== PROBLEM REQUIREMENTS ==
Could you retype exactly the lines running from the line with "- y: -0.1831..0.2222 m" to the end of the data, both included, and nothing else?

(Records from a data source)

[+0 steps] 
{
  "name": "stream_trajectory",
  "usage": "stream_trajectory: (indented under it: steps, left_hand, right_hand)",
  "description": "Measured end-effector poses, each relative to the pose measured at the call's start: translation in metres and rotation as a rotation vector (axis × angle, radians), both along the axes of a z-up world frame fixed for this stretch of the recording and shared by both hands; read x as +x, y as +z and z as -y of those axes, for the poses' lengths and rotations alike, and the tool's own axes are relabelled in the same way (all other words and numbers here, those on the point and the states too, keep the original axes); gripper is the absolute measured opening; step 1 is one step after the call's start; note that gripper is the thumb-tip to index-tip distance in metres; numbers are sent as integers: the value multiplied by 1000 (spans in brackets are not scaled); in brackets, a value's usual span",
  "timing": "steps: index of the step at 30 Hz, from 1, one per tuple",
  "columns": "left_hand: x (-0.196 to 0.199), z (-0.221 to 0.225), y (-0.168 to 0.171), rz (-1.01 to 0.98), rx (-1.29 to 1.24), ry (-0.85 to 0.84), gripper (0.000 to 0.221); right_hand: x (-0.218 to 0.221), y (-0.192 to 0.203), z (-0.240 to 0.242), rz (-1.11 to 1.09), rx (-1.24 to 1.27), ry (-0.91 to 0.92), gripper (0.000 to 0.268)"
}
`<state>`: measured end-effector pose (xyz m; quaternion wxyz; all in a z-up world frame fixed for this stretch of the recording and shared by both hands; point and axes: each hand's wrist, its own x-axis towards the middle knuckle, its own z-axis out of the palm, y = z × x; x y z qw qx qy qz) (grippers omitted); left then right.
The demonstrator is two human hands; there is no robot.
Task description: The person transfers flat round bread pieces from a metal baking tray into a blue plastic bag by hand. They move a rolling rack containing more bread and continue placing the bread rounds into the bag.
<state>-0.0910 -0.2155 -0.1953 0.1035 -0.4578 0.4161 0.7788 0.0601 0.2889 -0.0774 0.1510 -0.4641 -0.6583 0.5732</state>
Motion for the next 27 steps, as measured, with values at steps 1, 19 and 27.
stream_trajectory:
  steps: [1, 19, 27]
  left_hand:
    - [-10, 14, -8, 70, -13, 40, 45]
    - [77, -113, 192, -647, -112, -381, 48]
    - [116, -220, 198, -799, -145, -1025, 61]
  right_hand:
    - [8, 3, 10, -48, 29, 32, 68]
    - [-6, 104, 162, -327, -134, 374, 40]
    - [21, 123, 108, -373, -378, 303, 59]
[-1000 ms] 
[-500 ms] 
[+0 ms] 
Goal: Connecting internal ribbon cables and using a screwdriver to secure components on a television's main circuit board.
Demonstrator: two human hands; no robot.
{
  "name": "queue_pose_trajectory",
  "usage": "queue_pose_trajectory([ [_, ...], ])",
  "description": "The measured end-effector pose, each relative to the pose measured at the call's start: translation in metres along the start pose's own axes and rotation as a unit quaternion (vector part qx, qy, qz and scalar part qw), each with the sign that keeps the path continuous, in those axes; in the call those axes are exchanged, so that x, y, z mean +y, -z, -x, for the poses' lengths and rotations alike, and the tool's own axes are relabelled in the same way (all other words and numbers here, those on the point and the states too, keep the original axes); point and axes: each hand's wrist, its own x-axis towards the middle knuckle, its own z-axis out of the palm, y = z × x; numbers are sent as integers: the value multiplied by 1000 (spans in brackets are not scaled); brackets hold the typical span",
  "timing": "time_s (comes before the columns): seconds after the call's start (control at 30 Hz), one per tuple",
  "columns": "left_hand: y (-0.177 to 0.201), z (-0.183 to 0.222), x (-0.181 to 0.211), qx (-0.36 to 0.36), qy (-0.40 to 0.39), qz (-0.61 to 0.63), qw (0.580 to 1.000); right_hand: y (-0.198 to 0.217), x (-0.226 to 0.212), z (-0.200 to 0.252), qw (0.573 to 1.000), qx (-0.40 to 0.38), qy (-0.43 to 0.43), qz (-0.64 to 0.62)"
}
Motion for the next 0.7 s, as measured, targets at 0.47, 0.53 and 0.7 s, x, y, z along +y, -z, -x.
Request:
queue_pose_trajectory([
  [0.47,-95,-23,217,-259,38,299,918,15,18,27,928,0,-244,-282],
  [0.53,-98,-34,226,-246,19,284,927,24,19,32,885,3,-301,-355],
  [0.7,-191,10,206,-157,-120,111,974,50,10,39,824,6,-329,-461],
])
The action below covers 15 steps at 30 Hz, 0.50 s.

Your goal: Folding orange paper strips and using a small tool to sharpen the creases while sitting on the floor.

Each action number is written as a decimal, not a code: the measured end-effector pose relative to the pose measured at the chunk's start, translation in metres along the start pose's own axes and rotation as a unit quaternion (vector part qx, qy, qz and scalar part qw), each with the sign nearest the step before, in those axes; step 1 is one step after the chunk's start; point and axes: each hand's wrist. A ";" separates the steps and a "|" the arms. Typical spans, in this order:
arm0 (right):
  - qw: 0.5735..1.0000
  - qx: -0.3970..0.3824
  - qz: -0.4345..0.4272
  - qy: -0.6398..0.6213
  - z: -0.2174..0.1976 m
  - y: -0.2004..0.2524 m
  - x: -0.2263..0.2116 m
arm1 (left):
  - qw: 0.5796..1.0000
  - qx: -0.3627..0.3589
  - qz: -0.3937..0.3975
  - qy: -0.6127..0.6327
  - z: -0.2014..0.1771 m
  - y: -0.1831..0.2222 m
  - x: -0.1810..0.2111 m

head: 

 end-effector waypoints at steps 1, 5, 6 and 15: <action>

== RESPONSE AREA ==
  - y: -0.1831..0.2222 m
  - x: -0.1810..0.2111 m

head: 

 end-effector waypoints at steps 1, 5, 6 and 15: <action>

The answer requires no further additions.